#### [WORK TO COMPLETE]
Work through the records below and copy every line that includes "Draw".
═══ RAW DATA
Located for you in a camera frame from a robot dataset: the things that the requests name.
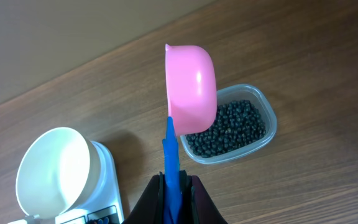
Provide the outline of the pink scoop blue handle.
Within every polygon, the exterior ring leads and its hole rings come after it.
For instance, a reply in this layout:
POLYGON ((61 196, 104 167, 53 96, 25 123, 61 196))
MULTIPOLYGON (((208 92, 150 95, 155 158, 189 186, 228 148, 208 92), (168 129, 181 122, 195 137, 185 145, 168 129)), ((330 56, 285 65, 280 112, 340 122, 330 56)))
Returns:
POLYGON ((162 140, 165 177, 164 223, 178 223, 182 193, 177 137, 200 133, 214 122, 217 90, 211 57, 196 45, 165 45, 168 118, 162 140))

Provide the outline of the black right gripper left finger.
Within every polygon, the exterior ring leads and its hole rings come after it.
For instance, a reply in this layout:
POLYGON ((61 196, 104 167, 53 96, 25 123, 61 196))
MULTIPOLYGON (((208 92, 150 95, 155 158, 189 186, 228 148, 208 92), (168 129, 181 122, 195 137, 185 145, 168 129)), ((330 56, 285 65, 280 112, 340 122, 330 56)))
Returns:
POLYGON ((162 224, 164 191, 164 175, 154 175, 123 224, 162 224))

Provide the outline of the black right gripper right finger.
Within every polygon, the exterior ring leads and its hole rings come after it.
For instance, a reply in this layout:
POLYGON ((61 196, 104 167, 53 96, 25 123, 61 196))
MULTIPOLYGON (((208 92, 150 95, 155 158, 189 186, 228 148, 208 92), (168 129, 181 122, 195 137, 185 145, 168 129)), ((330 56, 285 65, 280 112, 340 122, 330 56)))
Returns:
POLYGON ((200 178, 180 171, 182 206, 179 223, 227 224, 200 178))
══════
═══ RAW DATA
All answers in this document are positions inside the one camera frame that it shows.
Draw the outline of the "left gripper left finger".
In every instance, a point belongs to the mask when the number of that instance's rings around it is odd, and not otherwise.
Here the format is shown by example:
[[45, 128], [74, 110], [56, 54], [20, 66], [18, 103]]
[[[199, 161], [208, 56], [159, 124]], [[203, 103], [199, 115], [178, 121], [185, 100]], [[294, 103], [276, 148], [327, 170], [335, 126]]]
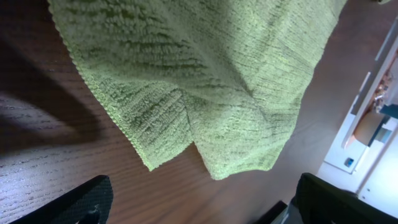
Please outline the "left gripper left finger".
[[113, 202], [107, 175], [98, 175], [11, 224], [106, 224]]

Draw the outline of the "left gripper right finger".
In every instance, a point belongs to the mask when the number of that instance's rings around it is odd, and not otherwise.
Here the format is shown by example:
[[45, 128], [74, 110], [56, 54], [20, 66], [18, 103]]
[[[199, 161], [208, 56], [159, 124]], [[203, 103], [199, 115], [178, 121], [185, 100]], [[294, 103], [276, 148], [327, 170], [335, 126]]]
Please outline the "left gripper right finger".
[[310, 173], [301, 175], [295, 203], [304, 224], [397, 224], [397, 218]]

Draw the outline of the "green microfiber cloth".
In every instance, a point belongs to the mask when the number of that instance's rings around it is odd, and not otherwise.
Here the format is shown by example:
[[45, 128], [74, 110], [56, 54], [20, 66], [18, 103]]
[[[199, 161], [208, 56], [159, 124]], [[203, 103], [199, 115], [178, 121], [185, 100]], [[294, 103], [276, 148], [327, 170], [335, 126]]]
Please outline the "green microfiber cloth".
══════
#### [ANSWER TO THE EXERCISE]
Draw the outline of the "left gripper left finger".
Draw the outline of the "left gripper right finger".
Draw the outline of the "green microfiber cloth".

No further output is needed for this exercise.